What is required:
Whenever a line in the data holds the string "robot", copy that line.
****************************************
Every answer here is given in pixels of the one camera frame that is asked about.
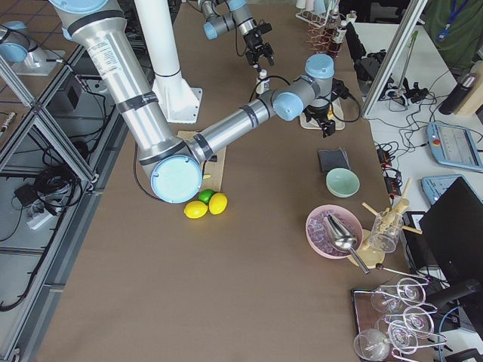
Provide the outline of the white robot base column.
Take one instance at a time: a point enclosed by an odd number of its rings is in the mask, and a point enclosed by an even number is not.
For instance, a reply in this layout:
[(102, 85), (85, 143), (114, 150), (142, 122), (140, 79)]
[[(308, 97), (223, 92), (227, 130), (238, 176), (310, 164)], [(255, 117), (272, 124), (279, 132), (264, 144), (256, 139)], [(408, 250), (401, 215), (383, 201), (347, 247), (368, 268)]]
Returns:
[(170, 123), (196, 123), (202, 89), (182, 76), (168, 3), (145, 0), (135, 6), (155, 73), (152, 90), (164, 116)]

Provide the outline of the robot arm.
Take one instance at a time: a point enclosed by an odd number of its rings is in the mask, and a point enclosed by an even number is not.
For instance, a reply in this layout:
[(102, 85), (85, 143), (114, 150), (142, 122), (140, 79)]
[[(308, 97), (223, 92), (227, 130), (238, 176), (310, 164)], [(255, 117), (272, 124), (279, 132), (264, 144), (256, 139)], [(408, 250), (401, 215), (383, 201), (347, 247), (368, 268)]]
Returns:
[(174, 135), (126, 38), (126, 19), (116, 1), (54, 1), (64, 33), (86, 48), (137, 145), (154, 193), (183, 203), (202, 186), (201, 163), (272, 116), (291, 121), (331, 93), (334, 61), (308, 58), (304, 74), (290, 86), (268, 90), (189, 140)]
[(274, 65), (272, 46), (263, 40), (263, 35), (272, 31), (272, 25), (264, 20), (257, 22), (246, 1), (197, 1), (197, 6), (205, 17), (203, 29), (207, 39), (214, 40), (233, 30), (238, 31), (245, 42), (242, 53), (236, 43), (239, 57), (245, 57), (248, 65), (258, 72), (261, 71), (261, 57), (266, 58), (270, 66)]

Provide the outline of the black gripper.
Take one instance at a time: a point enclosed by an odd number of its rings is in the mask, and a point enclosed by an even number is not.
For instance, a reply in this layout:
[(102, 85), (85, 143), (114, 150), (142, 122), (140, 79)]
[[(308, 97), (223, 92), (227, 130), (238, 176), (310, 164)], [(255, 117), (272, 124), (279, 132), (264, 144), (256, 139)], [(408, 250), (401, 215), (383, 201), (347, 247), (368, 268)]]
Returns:
[(316, 109), (311, 116), (311, 119), (321, 127), (323, 137), (330, 137), (336, 131), (336, 123), (329, 119), (328, 113), (328, 109)]
[(263, 42), (262, 35), (272, 31), (270, 23), (261, 23), (243, 35), (247, 50), (245, 56), (250, 66), (259, 66), (260, 57), (265, 57), (270, 66), (274, 65), (273, 49), (268, 42)]

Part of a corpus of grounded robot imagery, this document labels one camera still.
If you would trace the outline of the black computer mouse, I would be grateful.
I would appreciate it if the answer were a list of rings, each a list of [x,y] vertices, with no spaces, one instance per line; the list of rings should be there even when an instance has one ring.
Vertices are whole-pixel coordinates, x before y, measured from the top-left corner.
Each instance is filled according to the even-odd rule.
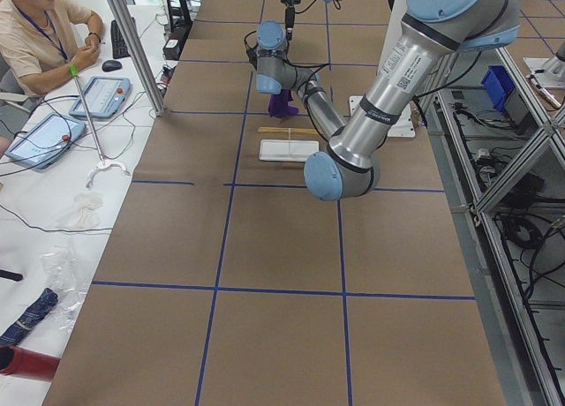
****************************************
Reply to the exercise:
Provide the outline of the white robot base column.
Provide the outline of the robot arm.
Part of a corpus of grounded robot imagery, this document labels one camera still.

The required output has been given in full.